Problem to solve: Filter the listing below, keeping every line that holds "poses".

Segment Start: Record extracts

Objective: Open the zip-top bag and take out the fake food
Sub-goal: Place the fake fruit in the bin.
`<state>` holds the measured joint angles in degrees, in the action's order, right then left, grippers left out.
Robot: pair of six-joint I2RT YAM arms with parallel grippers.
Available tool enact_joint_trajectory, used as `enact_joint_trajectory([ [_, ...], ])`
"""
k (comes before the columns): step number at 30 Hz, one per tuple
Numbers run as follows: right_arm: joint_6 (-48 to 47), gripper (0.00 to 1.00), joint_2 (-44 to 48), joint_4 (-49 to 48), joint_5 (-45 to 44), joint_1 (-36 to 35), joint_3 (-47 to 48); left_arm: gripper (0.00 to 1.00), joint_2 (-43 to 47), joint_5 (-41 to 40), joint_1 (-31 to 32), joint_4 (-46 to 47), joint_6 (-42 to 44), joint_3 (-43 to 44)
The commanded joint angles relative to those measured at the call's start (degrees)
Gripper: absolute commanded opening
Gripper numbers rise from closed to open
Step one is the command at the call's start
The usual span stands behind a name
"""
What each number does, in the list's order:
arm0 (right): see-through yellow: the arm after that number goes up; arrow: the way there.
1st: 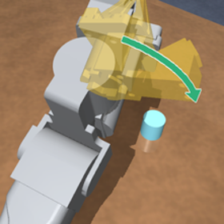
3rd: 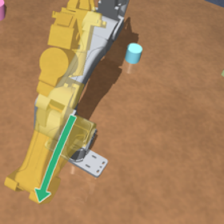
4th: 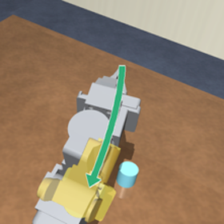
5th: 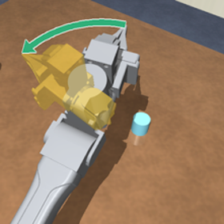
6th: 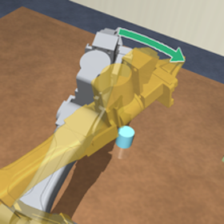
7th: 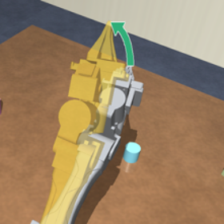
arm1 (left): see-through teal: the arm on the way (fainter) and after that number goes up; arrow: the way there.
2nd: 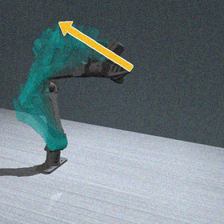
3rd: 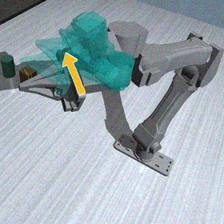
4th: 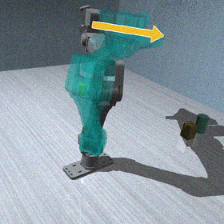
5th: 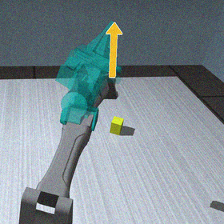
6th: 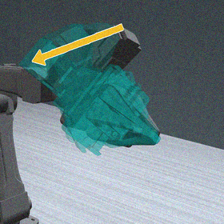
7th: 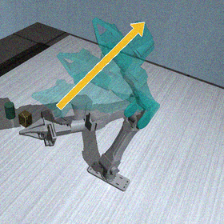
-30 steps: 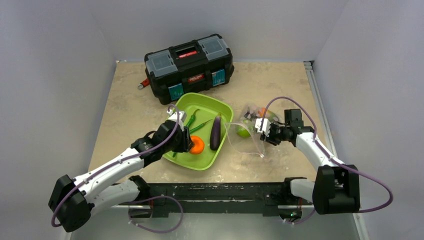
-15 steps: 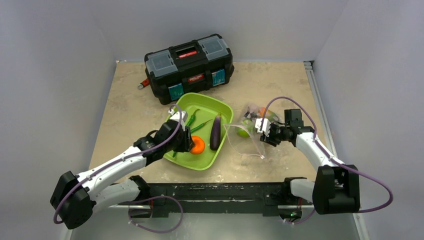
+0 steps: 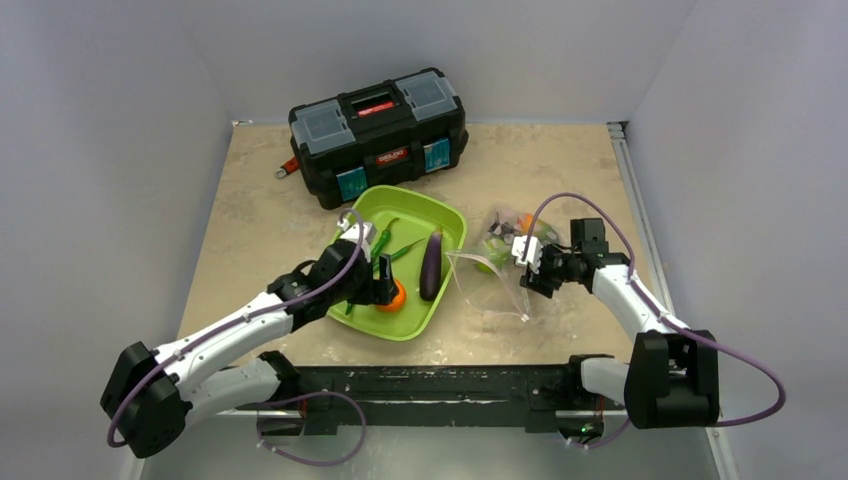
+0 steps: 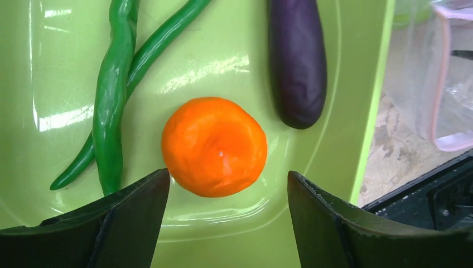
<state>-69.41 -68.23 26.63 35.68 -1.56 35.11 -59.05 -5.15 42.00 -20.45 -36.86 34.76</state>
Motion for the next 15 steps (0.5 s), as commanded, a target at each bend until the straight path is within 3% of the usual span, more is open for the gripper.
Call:
enact_joint_trajectory([
  [1, -0.3, 0.58, 1.6, 2.2, 2.1, 0.8, 0.8, 0.77, 4.9, 1.3, -0.5, 1.8, 0.8, 0.6],
  [5, -1.5, 0.62, 2.5, 4.9, 4.6, 2.8, 2.2, 0.77, 8.3, 9.1, -0.4, 6.8, 2.6, -0.8],
  [10, -2.2, 0.63, 2.6, 8.2, 5.8, 5.8, 4.6, 0.76, 8.0, 20.6, 0.9, 20.4, 0.8, -2.3],
  [15, -7.1, 0.67, 2.9, 15.7, 8.1, 9.8, 8.4, 0.76, 0.3, 20.1, 10.0, 25.7, 2.5, 2.8],
])
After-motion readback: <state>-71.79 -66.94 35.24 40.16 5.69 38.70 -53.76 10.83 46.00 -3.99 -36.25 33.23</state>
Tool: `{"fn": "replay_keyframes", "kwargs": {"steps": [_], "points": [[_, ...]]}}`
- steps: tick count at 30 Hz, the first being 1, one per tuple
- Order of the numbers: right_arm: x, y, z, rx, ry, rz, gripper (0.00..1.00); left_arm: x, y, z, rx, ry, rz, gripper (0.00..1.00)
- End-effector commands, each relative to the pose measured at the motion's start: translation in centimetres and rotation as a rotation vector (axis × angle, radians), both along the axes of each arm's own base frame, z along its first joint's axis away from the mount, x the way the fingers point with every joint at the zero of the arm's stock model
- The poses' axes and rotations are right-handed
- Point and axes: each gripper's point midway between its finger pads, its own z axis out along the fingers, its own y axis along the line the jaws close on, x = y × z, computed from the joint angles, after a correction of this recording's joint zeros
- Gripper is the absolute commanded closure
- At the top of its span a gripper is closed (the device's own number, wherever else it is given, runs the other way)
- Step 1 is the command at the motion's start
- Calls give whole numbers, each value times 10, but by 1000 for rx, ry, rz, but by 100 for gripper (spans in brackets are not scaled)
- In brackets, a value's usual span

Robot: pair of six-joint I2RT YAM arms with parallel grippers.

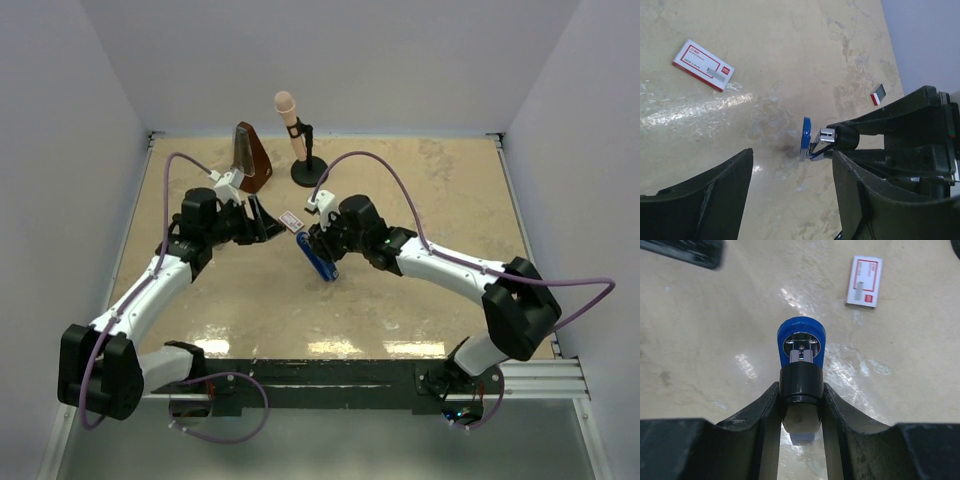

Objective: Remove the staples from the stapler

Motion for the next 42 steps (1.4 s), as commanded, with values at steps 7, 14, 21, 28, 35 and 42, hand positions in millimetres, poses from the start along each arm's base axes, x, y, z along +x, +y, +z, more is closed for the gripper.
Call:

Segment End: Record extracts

Output:
- The poses' axes and rotations are right-handed
Motion for the next 42 steps (1.4 s), as commanded, with values at steps 7, 14, 21, 28, 35 and 42, hand positions in millimetres, poses from the start along each arm's base axes, x, y, z along +x, +y, +z, more is closed for the gripper.

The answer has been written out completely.